The heuristic described above is straightforward but can lead to numerous false positives and negatives due to its reliance on keyword matching. Common examples of incorrect classifications include:
- "Peanut butter" being misclassified as non-vegan, as “butter” is incorrectly assumed to imply dairy.
- "eggless" recipes being misclassified as non-vegan, due to the substring “egg.”
- Animal-derived ingredients such as “pork” and “bacon” being incorrectly identified as vegan, as they may not be explicitly listed in the keyword set.


# Submission
## 1. Implement Diet Classifiers
Complete the two classifier functions in the diet_classifiers.py file within this repository. Ensure your implementation correctly identifies “keto” and “vegan” meals. After implementing these functions, verify that the Flask server displays the appropriate badges (“keto” and “vegan”) next to the corresponding recipes.

> **Note**
>
> This repo contains two `diet_classifiers.py` files:
> 1. One in this folder (`nb/src/diet_classifiers.py`)
> 2. One in the Flask web app folder (`web/src/diet_classifiers.py`)
>
> You can develop your solution here in the notebook environment, but to apply your solution 
> to the Flask app you will need to copy your implementation into the `diet_classifiers.py` 
> file in the Flask folder!!!

In [5]:
def is_ingredient_keto(ingredient):
    # TODO: complete
    return False

def is_ingredient_vegan(ingredient):
    # TODO: complete
    return False    

For your convenience, you can sanity check your solution on a subset of labeled recipes by running `diet_classifiers.py`

In [None]:
! python diet_classifiers.py --ground_truth /usr/src/data/ground_truth_sample.csv

## 2. Repository Setup
Create a **private** GitHub repository for your solution, and invite the GitHub user `argmax2025` as a collaborator. **Do not** share your implementation using a **forked** repository.

## 3. Application Form
Once you’ve completed the implementation and shared your private GitHub repository with argmax2025, please fill out the appropriate application form:
1. [US Application Form](https://forms.clickup.com/25655193/f/rexwt-1832/L0YE9OKG2FQIC3AYRR)
2.  [IL Application Form](https://forms.clickup.com/25655193/f/rexwt-1812/IP26WXR9X4P6I4LGQ6)

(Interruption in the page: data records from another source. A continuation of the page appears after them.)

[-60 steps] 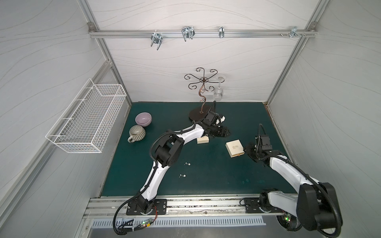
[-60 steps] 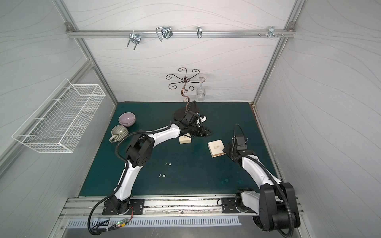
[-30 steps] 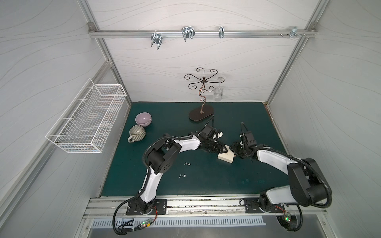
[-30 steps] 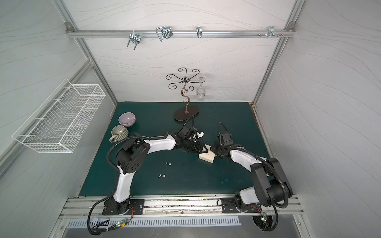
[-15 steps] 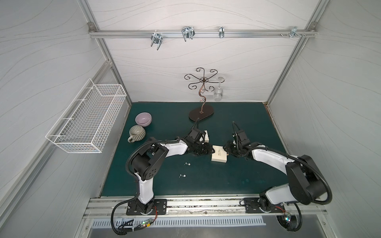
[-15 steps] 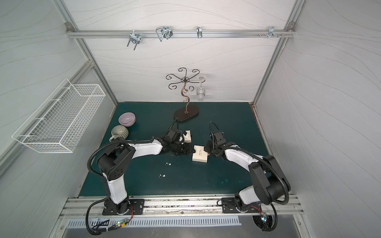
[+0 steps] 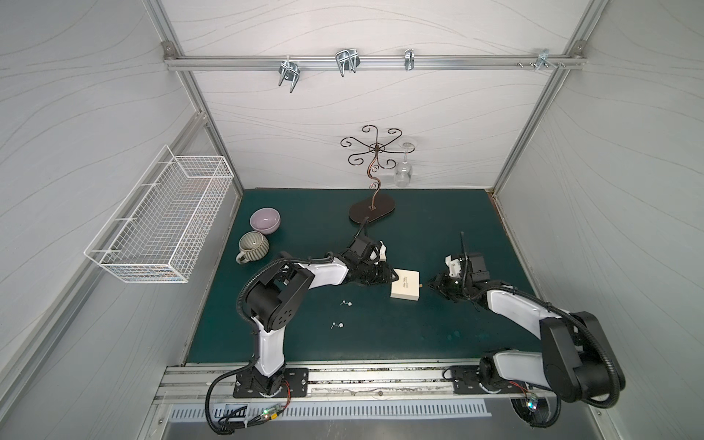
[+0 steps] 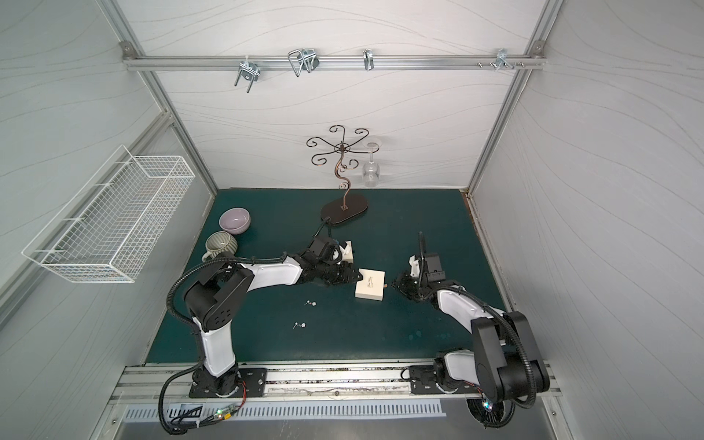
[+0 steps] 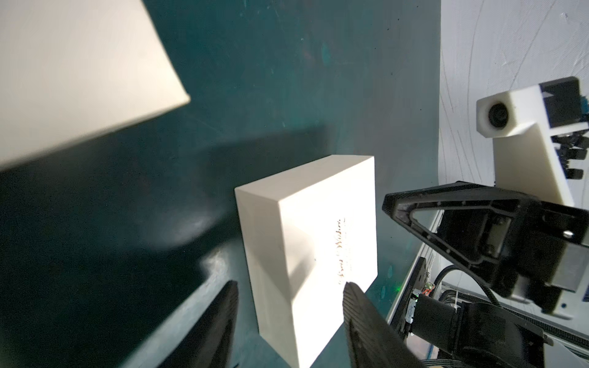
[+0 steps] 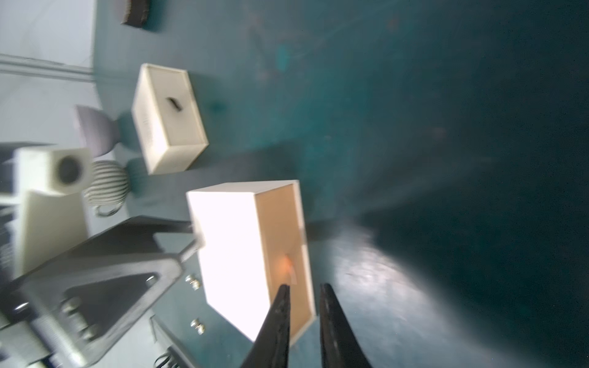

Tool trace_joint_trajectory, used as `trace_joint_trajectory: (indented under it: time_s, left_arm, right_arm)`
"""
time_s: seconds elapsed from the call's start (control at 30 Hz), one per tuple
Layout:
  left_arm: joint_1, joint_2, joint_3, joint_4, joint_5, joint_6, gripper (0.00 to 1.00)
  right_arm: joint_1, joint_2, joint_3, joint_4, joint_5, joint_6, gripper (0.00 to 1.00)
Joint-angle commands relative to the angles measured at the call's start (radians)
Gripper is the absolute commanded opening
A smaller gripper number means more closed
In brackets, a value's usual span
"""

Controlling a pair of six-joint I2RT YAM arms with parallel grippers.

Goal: Place the earrings into the drawer-style jewelry box
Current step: Move the jewelry box to the center of the board, then open the drawer in the jewelry box.

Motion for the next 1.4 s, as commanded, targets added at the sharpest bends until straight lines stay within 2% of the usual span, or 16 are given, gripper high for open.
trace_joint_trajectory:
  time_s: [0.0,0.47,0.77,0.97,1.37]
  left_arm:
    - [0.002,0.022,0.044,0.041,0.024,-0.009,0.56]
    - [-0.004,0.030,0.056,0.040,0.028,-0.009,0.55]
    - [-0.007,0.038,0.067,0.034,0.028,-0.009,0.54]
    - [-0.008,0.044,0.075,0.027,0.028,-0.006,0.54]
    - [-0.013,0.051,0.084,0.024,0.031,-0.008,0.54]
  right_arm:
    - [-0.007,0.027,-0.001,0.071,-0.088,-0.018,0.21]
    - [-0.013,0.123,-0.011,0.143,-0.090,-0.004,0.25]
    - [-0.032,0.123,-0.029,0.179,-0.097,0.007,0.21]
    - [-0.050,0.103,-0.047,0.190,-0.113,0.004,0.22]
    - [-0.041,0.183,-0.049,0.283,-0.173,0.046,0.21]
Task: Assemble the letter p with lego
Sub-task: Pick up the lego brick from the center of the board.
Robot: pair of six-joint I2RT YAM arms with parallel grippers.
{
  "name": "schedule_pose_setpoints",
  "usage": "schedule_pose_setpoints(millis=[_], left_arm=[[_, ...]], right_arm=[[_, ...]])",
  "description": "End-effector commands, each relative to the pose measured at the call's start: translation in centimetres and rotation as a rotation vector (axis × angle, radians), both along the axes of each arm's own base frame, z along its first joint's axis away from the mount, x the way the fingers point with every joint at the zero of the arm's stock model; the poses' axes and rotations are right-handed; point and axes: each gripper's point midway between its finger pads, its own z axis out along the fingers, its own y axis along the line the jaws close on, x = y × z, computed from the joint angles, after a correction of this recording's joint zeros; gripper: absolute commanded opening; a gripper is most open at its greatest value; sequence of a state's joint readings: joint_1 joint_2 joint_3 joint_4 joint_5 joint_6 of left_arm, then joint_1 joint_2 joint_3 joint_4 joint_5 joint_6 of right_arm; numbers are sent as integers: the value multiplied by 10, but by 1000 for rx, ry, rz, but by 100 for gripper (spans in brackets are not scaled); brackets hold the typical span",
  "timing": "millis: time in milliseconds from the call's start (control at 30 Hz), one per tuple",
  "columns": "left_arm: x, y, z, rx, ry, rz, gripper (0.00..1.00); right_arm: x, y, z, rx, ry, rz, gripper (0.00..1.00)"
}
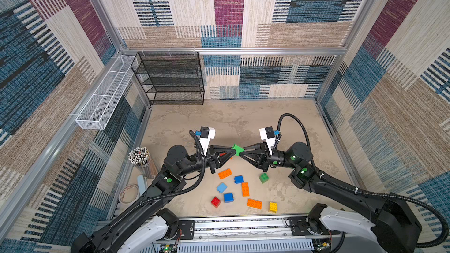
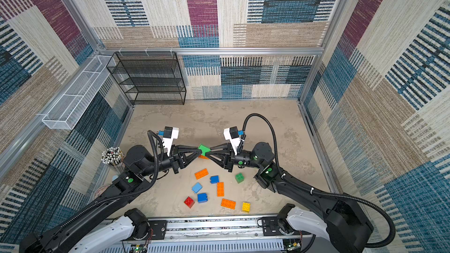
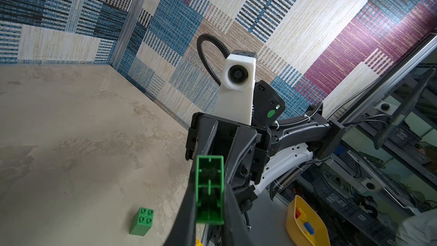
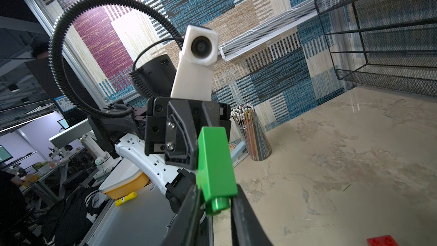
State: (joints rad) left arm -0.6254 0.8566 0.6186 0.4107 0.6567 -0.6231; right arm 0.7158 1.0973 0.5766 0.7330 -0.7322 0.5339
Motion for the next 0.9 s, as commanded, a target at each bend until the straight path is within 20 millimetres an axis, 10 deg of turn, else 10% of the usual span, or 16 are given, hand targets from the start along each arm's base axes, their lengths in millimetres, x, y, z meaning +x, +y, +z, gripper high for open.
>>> schedule_pose_setpoints(millis=[0,633,867], left_arm=[[-4,-1,4,-6,-43,-13,0],[-7,-9,-4,20,-92,-7,0],[22,12,-27,177,-35,210,12]], right_arm=[[-13,-3,17,52,-70,48,25],[-16,-4,24,60,-78,62,16],[48,-9,-14,-127,66,-279,0]])
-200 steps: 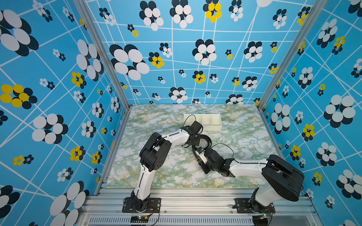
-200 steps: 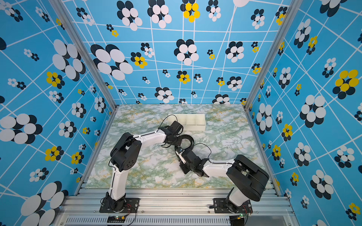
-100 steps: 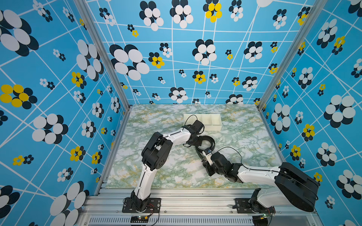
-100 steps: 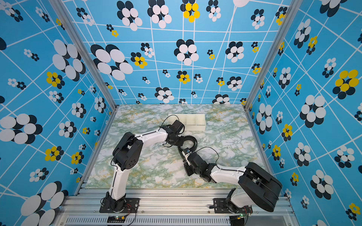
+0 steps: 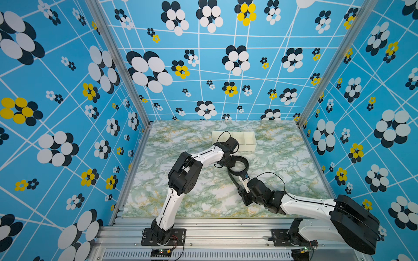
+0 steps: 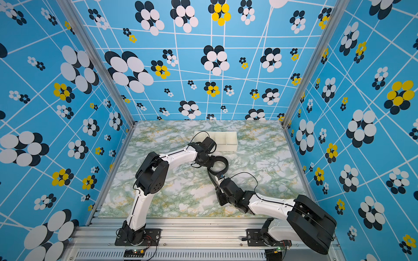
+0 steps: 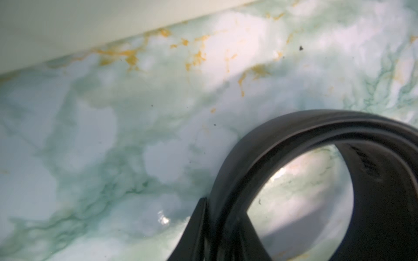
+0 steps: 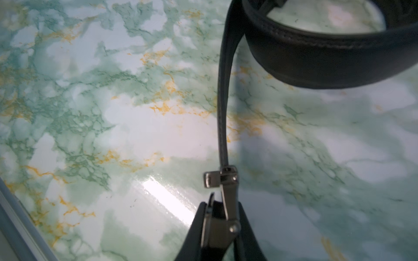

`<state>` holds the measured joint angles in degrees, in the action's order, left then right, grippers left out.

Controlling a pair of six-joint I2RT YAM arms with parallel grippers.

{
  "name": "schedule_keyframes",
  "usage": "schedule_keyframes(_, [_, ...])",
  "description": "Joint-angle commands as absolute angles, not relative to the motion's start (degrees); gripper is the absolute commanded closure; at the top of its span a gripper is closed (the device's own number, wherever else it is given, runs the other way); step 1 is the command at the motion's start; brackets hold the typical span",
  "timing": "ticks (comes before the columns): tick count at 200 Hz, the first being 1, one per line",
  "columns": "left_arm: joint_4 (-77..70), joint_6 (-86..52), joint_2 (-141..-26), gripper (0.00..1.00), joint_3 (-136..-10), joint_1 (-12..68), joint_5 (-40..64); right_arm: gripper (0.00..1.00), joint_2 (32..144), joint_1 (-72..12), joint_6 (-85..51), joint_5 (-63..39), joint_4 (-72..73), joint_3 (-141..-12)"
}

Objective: Place the belts into the storage roll
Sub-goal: Roll the belt at the center of the board.

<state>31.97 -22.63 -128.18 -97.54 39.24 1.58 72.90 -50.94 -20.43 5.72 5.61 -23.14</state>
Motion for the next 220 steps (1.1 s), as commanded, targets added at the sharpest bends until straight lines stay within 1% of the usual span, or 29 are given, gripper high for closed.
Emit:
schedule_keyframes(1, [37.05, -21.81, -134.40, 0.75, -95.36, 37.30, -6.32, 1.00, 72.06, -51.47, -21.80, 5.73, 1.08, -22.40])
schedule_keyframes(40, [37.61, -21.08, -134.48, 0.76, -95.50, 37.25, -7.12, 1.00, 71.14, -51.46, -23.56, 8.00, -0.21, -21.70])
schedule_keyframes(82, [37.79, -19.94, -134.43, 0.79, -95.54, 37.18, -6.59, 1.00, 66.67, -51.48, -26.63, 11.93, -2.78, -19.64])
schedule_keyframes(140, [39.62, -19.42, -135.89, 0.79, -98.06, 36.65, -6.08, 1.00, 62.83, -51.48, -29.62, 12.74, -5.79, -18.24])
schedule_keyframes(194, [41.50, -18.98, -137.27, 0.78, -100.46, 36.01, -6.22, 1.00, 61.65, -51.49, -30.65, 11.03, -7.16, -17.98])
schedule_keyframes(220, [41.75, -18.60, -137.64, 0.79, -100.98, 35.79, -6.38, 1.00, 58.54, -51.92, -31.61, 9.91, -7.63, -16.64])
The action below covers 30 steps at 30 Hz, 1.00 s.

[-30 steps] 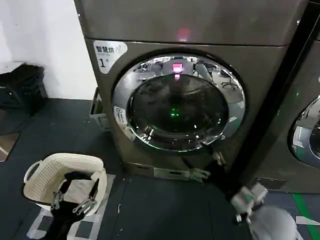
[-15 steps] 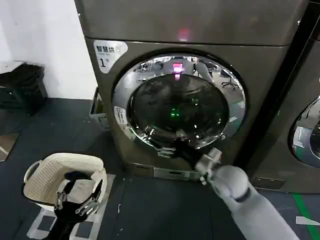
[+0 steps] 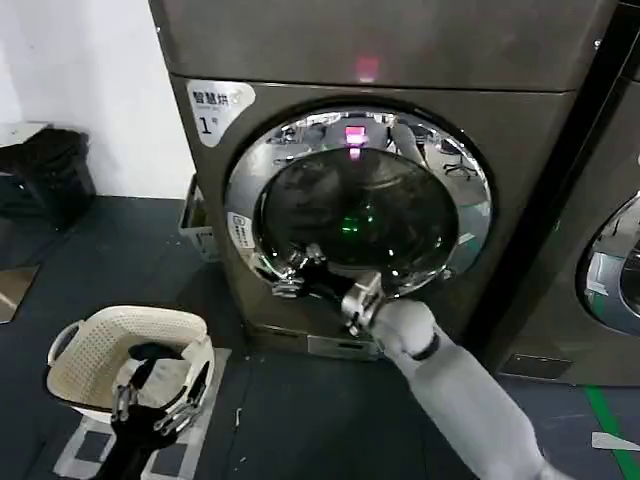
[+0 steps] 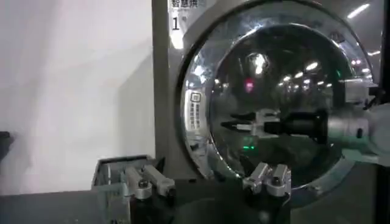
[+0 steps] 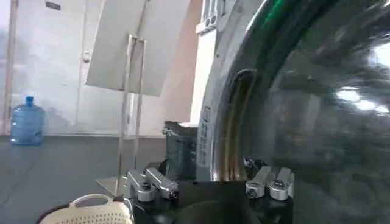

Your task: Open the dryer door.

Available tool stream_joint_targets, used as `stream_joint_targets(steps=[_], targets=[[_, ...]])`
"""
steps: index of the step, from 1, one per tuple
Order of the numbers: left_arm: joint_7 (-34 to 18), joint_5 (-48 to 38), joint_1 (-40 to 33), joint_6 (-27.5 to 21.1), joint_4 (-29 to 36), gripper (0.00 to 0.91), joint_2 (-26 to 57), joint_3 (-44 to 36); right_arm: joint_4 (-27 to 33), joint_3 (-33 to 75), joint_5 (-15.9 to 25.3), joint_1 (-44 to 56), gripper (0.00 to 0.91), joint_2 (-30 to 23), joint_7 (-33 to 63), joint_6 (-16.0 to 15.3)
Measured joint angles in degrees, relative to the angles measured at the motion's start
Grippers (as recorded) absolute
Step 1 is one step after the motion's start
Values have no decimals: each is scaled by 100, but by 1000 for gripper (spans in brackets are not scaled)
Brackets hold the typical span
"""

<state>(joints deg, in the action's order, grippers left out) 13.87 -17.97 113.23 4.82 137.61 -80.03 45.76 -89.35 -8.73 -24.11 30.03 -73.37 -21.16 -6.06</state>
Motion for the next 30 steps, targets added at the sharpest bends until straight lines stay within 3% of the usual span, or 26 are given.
stream_joint_targets(steps=[18,23,30], targets=[[214,40,57,-53,66,907,-1,-29,965,-224,-95,-534,907,-550,-333,-15],[145,41,-12,-25,92,907,82,-52,998,-244,-173,-585,907,-512,-658,-49],[449,-480,-324,-233,-114,907,287,318,830,-123,-232,-523,907,-388,-1327,-27]])
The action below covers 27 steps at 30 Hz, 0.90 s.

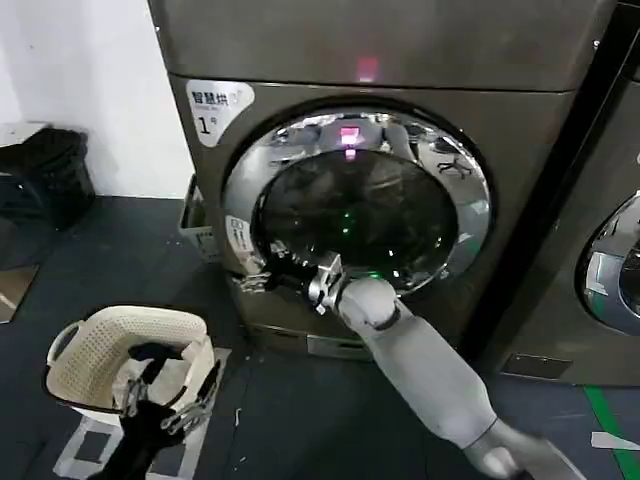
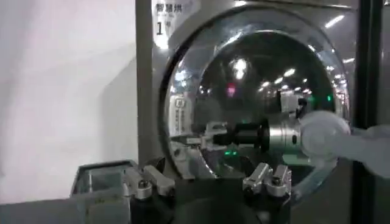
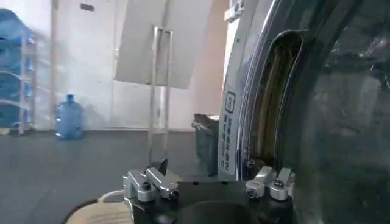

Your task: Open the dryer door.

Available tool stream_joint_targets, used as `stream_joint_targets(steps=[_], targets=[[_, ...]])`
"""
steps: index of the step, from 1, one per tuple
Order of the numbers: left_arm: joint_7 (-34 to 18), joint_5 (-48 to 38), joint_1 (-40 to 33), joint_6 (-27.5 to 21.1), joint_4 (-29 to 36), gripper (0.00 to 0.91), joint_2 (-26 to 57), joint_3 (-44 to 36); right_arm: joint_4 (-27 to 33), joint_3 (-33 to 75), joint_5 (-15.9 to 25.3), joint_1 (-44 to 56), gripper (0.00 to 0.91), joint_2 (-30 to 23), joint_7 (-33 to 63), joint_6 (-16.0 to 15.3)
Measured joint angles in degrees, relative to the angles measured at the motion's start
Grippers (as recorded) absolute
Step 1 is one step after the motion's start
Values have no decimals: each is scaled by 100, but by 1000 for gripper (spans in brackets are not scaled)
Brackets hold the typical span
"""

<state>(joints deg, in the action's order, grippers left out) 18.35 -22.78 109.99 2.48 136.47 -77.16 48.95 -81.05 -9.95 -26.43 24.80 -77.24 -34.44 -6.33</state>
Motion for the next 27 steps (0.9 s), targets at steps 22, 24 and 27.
stream_joint_targets(steps=[22,24,27], targets=[[665,-1506,-1606,90,-1942,907,1698,1117,-904,315,-246,587,907,701,-2308,-95],[665,-1622,-1719,103,-2095,907,1835,1073,-975,370,-250,653,907,744,-2484,-97],[668,-1702,-1893,139,-2310,907,2075,979,-1085,464,-268,767,907,845,-2716,-101]])
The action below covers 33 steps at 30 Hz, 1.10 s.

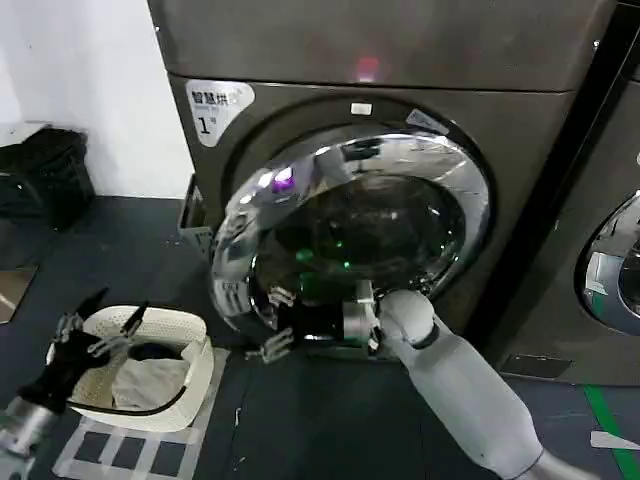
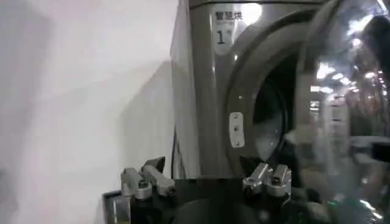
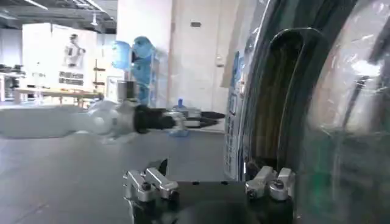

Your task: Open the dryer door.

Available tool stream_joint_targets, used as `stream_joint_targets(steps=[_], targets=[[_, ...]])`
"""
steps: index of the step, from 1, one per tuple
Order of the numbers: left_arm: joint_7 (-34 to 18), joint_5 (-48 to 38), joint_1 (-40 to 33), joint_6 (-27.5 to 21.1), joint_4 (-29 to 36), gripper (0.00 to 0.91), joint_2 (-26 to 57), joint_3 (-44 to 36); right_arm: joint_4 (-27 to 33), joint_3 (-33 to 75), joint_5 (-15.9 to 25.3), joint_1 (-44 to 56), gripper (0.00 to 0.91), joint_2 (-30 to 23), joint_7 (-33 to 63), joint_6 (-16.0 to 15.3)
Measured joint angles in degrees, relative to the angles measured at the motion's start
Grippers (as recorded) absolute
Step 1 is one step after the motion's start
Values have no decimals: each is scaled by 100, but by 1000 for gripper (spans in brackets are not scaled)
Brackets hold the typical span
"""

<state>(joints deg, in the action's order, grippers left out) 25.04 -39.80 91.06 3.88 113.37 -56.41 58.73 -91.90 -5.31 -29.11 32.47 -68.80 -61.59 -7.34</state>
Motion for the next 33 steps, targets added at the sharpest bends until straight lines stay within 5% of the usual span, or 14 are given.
stream_joint_targets(steps=[20,33], targets=[[166,-909,-1891,36,-851,907,1692,-1983,-1122,1159,-374,1143,907,950,-1648,-177],[545,-1027,-3462,-5,-1059,907,1757,-3899,-1533,3293,-308,2702,907,1300,-2163,378]])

Your application will not be considered complete until this form is submitted.

## Evaluation process
Your submission will be assessed based on the following criteria:
	1.	**Readability & Logic** – Clearly explain your approach, including your reasoning and any assumptions. If you relied on external resources (e.g., ingredient databases, nutrition datasets), be sure to cite them.
	2.	**Executability** – Your code should run as is when cloned from your GitHub repository. Ensure that all paths are relative, syntax is correct, and no manual setup is required.
	3.	**Accuracy** – Your classifiers will be evaluated against a holdout set of 20,000 recipes with verified labels. Performance will be compared to the ground truth.
data.


## Next steps
If your submission passes the initial review, you’ll be invited to a 3-hour live coding interview, where you’ll be asked to extend and adapt your solution in real time.

Please make sure you join from a quiet environment and have access to a Python-ready workstation capable of running your submitted project.